NAT
NAT stands for Network Address Translation. It is used to share a single public IP between multiple client computers on the LAN, each using their own unique private class IP address.
When a client attempts to connect or send data to a machine on the Internet it forwards the data to the WinGate server(running NAT). The WinGate server then substitutes the original private IP in the packet sent from the client with its own (the external Public class IP address it uses for the Internet) and carries out the clients original request.

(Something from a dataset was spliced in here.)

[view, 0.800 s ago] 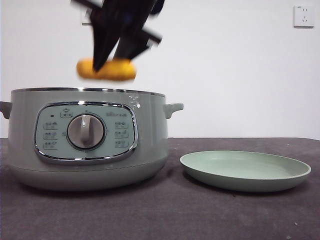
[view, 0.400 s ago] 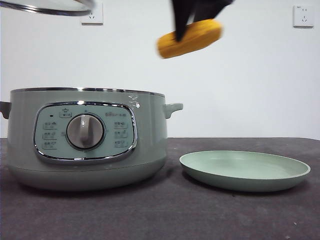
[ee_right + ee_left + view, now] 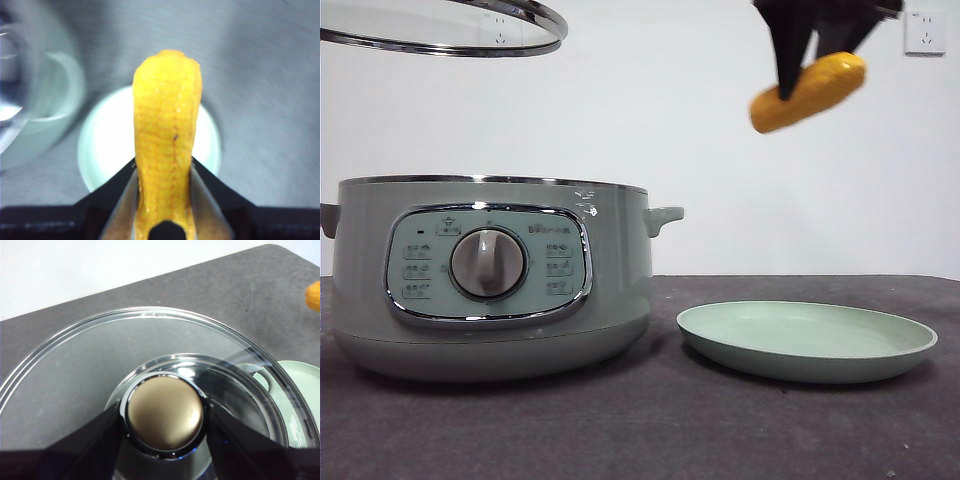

The remote Internet computer/server/site sends packets back to the WinGate
server, because they think that the WinGate server was the source of the data
sent. Since NAT keeps a record of which client computers sent packets on which
ports, it is able to pass the incoming packets back to the correct LAN computer
that initially made the request.
Click here to find out more about how NAT works
Click here to find out how to configure clients to use NAT
Pros
- NAT provides fast and seamless low-level sharing of a connection to the
internet.
It is the simplest approach to sharing an internet connection. With little overhead, it is very reliable. - It is also extremely flexible as it gives access to shared connection for any platform that supports TCP/IP (e.g. Windows, Mac, Unix, Linux) and virtually any client application (web browsers, mail programs, newsgroups, FTP etc.)
- There is no software to install and no applications to configure.
- Easy integration with proxies.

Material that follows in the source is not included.